When $\tau=\log^\epsilon N$ the query time is $O(\log N/\log\log N)$ and we provide a hardness result showing that significantly improving this would imply a major breakthrough on a hard graph-theoretical problem.

Stephan Lorenzen, "Steiner Tree Heuristic in Euclidean d-Space Using Bottleneck Distances"

Some of the most efficient heuristics for the Euclidean Steiner minimal tree problem in the d-dimensional space, d ≥ 2, use Delaunay tessellations and minimum spanning trees to determine subsets with up to d + 1, geometrically close terminals. Their Steiner minimal trees are then determined and concatenated in a greedy fashion. The weakness of this approach is that the produced solutions are closely related to minimum spanning trees. To avoid this and to obtain even better solutions, we utilize bottleneck distances to determine good subsets of terminals without being constraint by minimum spanning trees. Computational experiments show a significant improvement in quality when using bottleneck distances instead of minimum spanning trees. Problem instances with up to 90000 terminals in R3 5300 terminals in R4 and 500 terminals in R5 can be solved within a minute.

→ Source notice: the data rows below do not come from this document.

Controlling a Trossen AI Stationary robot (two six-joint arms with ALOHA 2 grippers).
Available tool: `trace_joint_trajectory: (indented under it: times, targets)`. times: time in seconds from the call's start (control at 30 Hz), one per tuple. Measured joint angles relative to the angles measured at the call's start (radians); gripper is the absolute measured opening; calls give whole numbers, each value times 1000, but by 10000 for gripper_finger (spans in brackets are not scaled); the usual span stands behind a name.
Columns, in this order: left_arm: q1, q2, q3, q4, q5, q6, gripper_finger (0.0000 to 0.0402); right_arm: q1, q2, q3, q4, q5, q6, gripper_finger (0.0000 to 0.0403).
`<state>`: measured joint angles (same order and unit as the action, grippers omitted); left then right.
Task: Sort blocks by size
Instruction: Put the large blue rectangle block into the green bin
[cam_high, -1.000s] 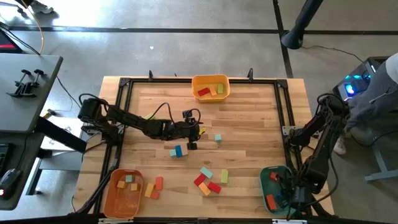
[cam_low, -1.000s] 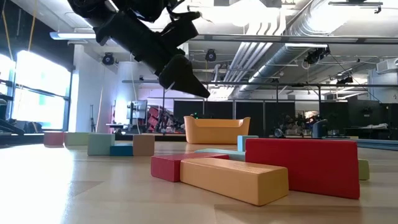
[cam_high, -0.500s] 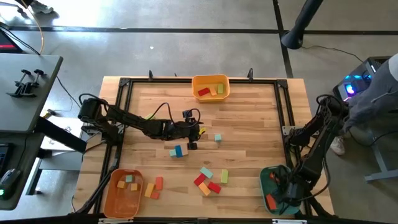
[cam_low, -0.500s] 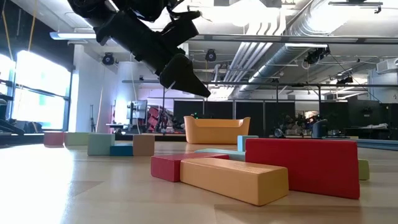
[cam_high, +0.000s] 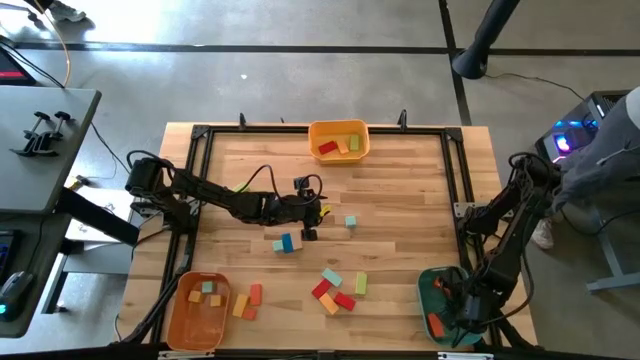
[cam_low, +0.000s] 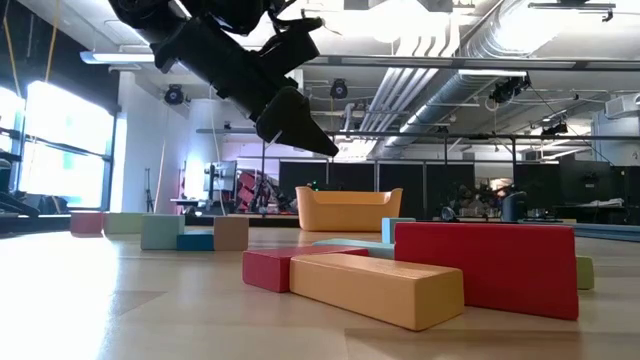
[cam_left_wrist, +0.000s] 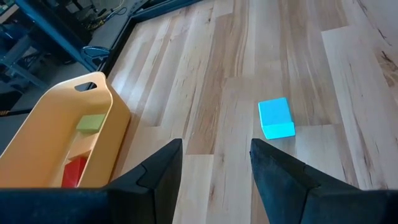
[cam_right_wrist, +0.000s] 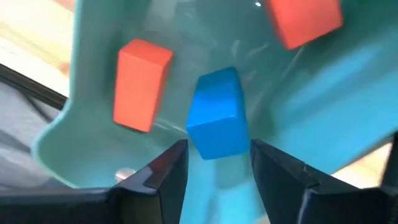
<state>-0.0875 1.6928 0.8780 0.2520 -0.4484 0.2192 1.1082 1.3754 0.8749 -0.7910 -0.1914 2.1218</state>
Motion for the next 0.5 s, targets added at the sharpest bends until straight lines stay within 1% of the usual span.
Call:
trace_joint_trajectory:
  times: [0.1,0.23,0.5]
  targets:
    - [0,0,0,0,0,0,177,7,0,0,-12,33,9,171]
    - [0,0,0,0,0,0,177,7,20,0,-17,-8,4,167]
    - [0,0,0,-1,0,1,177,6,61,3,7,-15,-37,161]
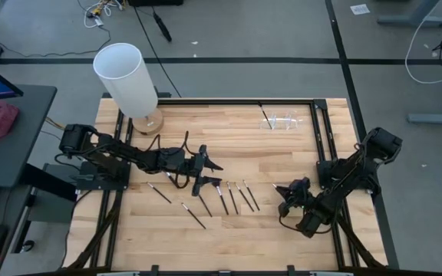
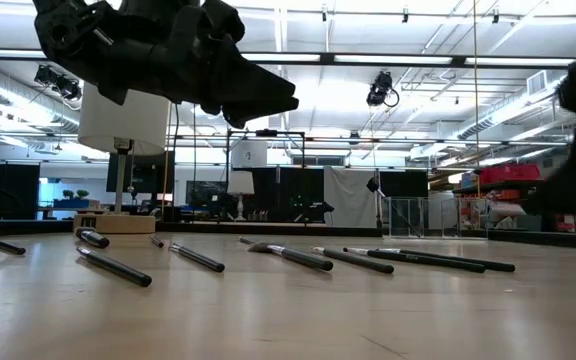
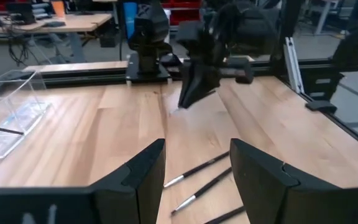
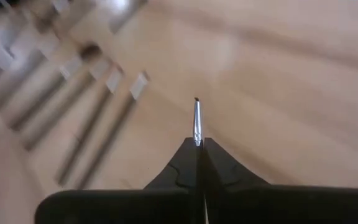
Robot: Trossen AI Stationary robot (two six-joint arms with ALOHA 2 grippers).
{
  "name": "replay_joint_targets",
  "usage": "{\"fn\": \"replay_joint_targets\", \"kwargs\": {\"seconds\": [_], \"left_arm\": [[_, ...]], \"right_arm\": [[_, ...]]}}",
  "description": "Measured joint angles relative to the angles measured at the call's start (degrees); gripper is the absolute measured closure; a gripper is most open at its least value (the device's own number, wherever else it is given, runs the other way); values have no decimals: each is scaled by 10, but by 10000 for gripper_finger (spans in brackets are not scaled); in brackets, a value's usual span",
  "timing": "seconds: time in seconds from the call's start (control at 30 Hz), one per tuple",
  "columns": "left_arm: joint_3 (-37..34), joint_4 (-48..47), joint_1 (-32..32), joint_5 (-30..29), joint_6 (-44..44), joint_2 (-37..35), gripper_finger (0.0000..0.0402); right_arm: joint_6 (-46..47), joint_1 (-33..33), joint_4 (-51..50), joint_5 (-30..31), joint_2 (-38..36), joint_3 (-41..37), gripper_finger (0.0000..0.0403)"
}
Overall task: Put items in baskets/containers
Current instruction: Put the liner brush into the transparent organizer
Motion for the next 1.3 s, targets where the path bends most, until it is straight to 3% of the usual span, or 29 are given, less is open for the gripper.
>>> {"fn": "replay_joint_targets", "kwargs": {"seconds": [0.17,0.43,0.6,0.83,1.07,1.3], "left_arm": [[0,35,0,28,5,17,218],[11,277,0,65,-36,173,218],[79,338,0,81,-82,269,218],[201,337,4,188,-141,356,218],[212,369,19,209,-165,364,218],[172,436,35,174,-178,363,218]], "right_arm": [[-68,-19,82,90,0,0,401],[-338,-54,333,168,0,0,401],[-522,-82,492,146,-1,0,401],[-698,-121,638,70,-1,0,400],[-769,-126,701,45,-1,0,398],[-766,-125,701,35,-1,0,396]]}}
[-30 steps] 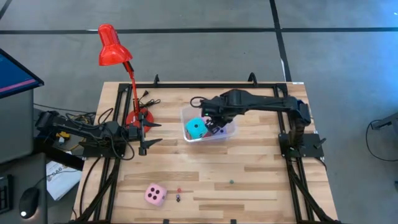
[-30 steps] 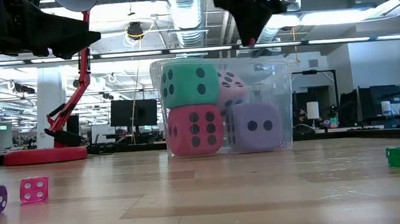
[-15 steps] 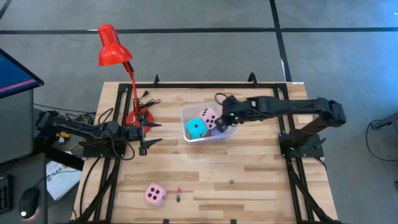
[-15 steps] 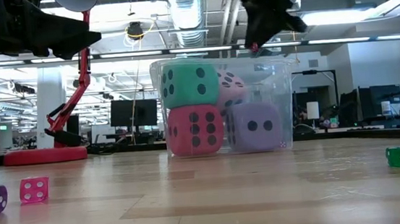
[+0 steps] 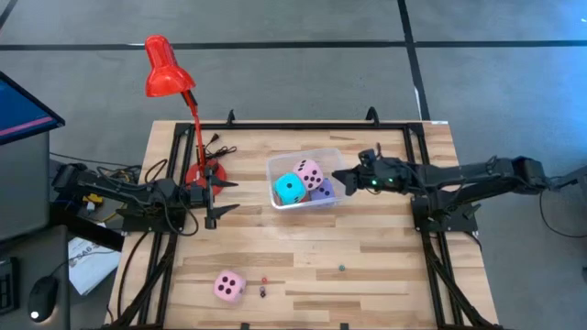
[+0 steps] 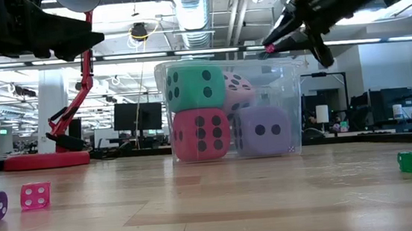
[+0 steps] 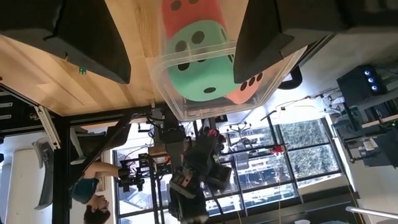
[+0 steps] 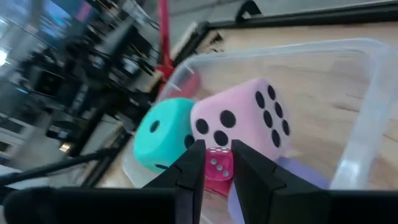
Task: Pick & Place Dice
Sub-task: Put the small red die into the transparent bin
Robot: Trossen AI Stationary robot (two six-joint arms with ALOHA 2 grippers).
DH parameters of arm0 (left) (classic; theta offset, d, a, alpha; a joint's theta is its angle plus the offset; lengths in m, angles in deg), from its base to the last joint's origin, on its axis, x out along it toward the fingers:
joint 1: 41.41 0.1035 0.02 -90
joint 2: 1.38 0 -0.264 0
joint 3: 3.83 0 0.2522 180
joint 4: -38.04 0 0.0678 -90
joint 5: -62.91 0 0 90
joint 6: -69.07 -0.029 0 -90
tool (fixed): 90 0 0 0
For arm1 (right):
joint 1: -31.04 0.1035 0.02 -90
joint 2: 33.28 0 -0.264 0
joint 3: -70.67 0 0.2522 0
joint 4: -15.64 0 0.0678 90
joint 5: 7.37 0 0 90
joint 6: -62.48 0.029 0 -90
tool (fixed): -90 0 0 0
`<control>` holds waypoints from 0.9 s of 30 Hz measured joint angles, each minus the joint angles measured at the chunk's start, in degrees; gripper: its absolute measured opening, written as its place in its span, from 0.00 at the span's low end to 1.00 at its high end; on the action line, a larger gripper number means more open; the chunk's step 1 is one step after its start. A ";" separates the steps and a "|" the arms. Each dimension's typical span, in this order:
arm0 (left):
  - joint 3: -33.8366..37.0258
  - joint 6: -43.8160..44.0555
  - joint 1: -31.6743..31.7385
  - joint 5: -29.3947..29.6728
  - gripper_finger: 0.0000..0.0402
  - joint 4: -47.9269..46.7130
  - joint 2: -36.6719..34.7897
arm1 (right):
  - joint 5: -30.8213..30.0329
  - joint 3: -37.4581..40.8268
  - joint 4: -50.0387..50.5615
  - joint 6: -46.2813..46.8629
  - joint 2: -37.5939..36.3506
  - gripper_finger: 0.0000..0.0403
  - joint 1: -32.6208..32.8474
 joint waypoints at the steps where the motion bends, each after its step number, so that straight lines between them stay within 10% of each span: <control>1: 0.00 0.00 0.00 0.00 0.68 0.14 0.00 | 0.00 1.92 -3.36 0.00 -0.39 0.17 0.00; 14: -0.04 8.89 0.00 1.02 0.68 14.79 4.25 | -0.16 6.90 -14.87 -8.64 -1.93 0.17 -1.84; 27: -11.74 12.45 3.21 16.57 0.68 30.46 40.93 | -0.18 6.88 -14.84 -12.04 -0.59 0.17 -6.10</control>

Joint work with Pawel Winter

Nodari Sitchinava, "Recent algorithmic advances in GPGPU computing"

Graphics Processing Units (GPUs) have emerged as a powerful platform for general purpose computations due to their massive hardware parallelism. However, there is very little understanding from the theoretical perspective, what makes various parallel algorithms fast on GPUs. In this talk I will review recent advances in modeling GPUs from the algorithmic perspective and will present our recent algorithmic results, identifying some non-trivial and somewhat unexpected open problems.

Valentin Polishchuk, "Geometric kth shortest paths"

We show how to list the homotopy types of paths in a polygonal domain in the order of increasing length. We also present the k-th shortest path map -- a data structure to answer efficiently queries for length of the k shortest homotopically different paths from a given starting point to the query point.

Joint work with S. Eriksson-Bique, J. Hershberger, B. Speckmann, S. Suri, T. Talvitie, K. Verbeek, H. Yıldız, presented at SODA 2015

Christian Wulff-Nilsen, "Approximate Distance Oracles for Planar Graphs with Improved Query Time-Space Tradeoff"

We consider approximate distance oracles for edge-weighted n-vertex undirected planar graphs. Given fixed epsilon > 0, we present a (1+epsilon)-approximate distance oracle with O(n(log log n)^2) space and O((log log n)^3) query time. This improves the previous best product of query time and space of the oracles of Thorup (FOCS 2001, J.ACM 2004) and Klein (SODA 2002) from O(n log n) to O(n(log log n)^5).

Riko Jacob, "On the Complexity of List Ranking in the Parallel External Memory Model"- joint work with Tobias Lieber and Nodari Sitchinava

This work has already been presented at MFCS 2014 and MASSIVE 2015.

We study the problem of {\em list ranking} in the parallel external memory (PEM) model.

We observe an interesting dual nature for the hardness of the problem due to limited information exchange among the processors about the structure of the list, on the one hand, and its close relationship to the problem of permuting data, which is known to be hard for the external memory models, on the other hand.

By carefully defining the power of the computational model, we prove a permuting lower bound in the PEM model.

Furthermore, we present a stronger $\Omega(\log^2 \inputSize)$ lower bound for a special variant of the problem and for a specific range of the model parameters, which takes us a step closer toward proving a non-trivial lower bound for the list ranking problem in the bulk-synchronous parallel (BSP) and MapReduce models.

Finally, we also present an algorithm that is tight for a larger range of parameters of the model than in prior work.